* [DATASET]
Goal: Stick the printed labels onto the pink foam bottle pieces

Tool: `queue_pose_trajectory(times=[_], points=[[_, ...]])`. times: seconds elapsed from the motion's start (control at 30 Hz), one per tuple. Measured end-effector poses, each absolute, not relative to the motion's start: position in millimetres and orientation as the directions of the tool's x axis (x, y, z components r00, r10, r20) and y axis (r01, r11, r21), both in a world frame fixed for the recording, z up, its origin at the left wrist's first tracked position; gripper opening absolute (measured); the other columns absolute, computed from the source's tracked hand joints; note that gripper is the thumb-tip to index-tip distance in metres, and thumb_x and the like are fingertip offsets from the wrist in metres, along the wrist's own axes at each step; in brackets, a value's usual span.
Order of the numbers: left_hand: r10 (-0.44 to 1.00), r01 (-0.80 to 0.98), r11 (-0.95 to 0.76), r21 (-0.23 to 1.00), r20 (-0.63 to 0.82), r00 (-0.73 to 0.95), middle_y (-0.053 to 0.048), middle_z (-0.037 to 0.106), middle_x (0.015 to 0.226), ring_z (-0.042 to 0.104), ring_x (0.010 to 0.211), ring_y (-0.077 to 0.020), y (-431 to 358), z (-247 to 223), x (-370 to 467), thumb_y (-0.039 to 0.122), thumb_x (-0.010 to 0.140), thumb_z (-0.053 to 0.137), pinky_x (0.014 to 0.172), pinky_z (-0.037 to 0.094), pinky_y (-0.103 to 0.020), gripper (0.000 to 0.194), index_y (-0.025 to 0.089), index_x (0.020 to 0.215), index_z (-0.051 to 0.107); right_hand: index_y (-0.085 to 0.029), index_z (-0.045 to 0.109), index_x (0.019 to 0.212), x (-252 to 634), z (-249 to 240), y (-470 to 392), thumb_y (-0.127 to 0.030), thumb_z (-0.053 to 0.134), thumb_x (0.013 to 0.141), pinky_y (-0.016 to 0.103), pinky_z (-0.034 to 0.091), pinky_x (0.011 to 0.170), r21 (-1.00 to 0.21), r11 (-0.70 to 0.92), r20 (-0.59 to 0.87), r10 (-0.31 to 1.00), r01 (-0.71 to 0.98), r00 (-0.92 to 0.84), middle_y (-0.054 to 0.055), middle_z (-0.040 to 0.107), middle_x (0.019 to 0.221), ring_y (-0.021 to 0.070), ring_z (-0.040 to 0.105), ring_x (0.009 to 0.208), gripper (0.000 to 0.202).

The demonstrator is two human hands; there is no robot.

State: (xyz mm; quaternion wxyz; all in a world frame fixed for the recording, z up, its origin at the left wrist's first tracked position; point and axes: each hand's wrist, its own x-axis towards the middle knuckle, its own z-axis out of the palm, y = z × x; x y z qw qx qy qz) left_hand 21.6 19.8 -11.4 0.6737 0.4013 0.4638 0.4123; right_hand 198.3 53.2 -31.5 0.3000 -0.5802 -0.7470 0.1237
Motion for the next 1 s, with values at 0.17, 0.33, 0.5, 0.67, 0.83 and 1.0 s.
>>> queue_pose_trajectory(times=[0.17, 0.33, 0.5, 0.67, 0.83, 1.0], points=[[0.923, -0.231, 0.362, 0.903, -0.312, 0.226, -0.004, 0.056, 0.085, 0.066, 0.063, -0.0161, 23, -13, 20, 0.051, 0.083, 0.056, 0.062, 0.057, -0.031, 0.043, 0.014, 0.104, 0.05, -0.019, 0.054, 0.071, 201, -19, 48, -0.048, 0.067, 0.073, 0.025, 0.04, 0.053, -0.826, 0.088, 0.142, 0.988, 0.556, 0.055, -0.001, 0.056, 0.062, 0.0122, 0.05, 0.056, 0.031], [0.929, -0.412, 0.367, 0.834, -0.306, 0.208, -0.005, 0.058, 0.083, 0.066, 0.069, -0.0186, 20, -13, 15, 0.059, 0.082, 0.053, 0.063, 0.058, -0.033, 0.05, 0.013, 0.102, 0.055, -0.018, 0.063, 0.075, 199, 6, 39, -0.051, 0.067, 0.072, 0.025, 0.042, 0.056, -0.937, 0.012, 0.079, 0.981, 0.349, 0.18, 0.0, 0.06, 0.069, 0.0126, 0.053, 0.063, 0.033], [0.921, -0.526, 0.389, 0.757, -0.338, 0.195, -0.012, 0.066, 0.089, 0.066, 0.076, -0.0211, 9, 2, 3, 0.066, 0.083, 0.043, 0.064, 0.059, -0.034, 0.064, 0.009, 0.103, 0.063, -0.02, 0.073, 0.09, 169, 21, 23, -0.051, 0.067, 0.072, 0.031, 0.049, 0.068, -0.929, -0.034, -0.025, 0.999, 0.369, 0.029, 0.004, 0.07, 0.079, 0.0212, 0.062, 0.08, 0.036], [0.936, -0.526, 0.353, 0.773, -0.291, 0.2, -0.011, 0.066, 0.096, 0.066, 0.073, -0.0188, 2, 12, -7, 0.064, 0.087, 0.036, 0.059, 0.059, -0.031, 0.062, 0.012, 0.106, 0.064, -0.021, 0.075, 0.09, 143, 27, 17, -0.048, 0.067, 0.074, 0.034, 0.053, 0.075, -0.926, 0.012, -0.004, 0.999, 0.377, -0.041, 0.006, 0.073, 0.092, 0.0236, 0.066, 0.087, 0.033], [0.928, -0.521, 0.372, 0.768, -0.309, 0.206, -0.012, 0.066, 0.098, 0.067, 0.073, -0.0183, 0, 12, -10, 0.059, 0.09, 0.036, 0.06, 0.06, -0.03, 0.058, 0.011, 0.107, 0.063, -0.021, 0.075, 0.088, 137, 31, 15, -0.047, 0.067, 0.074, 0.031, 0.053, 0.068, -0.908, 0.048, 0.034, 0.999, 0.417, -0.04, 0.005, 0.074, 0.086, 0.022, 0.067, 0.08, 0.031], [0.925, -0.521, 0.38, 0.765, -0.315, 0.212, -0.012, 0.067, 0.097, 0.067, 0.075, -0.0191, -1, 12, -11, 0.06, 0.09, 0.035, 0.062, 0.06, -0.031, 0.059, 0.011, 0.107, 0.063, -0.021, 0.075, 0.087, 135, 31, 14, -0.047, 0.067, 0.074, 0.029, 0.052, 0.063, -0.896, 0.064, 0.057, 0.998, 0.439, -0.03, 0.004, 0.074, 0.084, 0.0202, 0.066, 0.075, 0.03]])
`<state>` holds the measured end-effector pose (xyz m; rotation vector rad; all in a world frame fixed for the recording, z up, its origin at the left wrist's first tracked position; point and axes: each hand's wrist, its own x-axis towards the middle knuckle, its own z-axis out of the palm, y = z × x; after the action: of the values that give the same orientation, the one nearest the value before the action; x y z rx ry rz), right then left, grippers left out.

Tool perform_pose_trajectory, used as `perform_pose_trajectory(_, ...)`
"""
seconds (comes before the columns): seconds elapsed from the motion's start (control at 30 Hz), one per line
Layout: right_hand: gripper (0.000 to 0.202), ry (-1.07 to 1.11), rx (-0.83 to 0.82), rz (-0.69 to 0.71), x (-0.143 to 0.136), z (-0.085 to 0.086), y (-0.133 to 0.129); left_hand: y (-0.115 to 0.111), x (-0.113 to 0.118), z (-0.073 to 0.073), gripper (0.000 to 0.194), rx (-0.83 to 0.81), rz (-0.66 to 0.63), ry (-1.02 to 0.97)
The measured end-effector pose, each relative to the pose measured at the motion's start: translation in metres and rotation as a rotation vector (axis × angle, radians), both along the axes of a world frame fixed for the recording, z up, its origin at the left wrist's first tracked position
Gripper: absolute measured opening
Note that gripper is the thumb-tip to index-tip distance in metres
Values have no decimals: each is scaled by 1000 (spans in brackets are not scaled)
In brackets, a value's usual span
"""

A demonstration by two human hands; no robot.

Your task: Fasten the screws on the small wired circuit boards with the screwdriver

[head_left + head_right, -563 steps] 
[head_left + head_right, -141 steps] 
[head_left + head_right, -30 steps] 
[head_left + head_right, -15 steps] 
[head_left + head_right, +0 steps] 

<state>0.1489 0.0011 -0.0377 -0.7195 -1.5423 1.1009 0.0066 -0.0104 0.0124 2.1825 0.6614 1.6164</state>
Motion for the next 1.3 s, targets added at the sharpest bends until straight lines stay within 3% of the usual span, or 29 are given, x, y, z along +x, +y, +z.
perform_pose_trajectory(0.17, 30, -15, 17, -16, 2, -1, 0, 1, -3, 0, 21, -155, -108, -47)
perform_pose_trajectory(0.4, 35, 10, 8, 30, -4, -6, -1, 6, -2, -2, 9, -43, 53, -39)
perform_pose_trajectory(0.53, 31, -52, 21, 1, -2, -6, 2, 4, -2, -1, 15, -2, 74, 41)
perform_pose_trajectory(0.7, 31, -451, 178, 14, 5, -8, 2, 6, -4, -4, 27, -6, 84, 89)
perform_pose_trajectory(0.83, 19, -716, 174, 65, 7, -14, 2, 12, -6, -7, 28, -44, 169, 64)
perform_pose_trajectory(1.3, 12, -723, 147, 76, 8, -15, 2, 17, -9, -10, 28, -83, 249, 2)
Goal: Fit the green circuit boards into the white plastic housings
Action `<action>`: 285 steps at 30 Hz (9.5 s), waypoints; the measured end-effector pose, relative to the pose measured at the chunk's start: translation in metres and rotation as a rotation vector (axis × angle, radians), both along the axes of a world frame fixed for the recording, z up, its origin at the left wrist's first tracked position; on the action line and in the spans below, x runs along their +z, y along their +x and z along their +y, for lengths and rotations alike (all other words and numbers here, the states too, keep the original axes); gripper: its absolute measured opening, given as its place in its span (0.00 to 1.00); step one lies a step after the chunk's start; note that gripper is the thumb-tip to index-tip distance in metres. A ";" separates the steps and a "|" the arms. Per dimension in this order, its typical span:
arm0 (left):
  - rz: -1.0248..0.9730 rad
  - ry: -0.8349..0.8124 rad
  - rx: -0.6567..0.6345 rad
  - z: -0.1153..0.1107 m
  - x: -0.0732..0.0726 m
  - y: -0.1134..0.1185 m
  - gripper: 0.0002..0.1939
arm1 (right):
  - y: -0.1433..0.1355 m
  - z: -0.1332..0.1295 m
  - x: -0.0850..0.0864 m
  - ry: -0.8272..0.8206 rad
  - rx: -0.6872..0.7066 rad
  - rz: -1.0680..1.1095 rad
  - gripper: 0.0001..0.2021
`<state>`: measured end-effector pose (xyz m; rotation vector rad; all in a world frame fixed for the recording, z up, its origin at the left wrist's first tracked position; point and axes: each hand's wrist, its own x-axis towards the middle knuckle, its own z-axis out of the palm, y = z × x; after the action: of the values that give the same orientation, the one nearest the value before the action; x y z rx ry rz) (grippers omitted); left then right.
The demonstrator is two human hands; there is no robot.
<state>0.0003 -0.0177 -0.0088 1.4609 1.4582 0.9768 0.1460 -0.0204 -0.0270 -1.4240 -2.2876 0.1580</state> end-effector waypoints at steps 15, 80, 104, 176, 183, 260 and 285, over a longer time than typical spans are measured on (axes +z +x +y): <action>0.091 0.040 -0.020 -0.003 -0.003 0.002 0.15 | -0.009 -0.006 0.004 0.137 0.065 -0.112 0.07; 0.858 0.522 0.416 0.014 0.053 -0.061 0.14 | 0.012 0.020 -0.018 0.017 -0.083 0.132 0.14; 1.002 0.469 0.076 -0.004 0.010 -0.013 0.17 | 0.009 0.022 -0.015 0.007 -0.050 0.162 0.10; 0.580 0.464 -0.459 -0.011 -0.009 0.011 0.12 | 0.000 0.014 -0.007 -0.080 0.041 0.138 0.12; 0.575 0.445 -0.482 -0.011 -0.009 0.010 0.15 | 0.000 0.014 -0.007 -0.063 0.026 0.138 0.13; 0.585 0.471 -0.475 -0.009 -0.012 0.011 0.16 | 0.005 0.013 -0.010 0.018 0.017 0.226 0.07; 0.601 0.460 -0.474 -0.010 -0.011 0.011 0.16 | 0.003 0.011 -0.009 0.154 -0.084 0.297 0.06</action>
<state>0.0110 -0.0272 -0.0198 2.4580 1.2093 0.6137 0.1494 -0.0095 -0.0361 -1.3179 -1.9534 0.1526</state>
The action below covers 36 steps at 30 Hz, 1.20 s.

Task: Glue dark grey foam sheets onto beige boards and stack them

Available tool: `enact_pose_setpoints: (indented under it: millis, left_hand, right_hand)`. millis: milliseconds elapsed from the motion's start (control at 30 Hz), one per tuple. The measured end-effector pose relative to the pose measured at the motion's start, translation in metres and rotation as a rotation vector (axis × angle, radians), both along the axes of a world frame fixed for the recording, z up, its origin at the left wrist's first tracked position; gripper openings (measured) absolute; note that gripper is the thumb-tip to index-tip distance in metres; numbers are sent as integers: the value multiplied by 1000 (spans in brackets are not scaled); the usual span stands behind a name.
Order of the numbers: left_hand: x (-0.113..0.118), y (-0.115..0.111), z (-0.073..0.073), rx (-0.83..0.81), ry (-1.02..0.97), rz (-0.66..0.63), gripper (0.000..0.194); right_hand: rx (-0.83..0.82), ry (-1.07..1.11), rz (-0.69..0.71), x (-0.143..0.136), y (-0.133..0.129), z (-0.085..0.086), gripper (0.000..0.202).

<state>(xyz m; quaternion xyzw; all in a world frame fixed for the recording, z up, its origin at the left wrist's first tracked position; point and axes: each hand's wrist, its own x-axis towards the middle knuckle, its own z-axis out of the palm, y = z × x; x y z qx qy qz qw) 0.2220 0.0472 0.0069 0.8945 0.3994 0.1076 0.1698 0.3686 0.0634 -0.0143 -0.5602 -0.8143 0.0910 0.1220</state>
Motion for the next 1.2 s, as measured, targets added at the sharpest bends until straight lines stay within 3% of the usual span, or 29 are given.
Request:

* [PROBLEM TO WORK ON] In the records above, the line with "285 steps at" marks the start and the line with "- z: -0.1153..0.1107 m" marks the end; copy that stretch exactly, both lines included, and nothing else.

* [ANSWER FOR THE TASK]
Action `<action>`: 285 steps at 30 Hz (9.5 s), waypoints; the measured end-effector pose, relative to the pose measured at the chunk's start: translation in metres and rotation as a rotation vector (axis × angle, radians), both along the axes of a world frame fixed for the recording, z up, its origin at the left wrist's first tracked position; on the action line and in the spans below, x runs along their +z, y along their +x and z along their +y, for lengths and rotations alike (all other words and numbers here, the states too, keep the original axes); gripper: its absolute measured opening, given as its place in its span (0.00 to 1.00); step one lies a step after the chunk's start; note that gripper is the thumb-tip to index-tip distance in metres. A ";" separates the steps and a "|" the arms. Per dimension in this order, its typical span:
arm0 (left):
  - rz: -1.0248..0.9730 rad
  - ry: -0.8349..0.8124 rad
  - rx: -0.6567..0.6345 rad
  - z: -0.1153..0.1107 m

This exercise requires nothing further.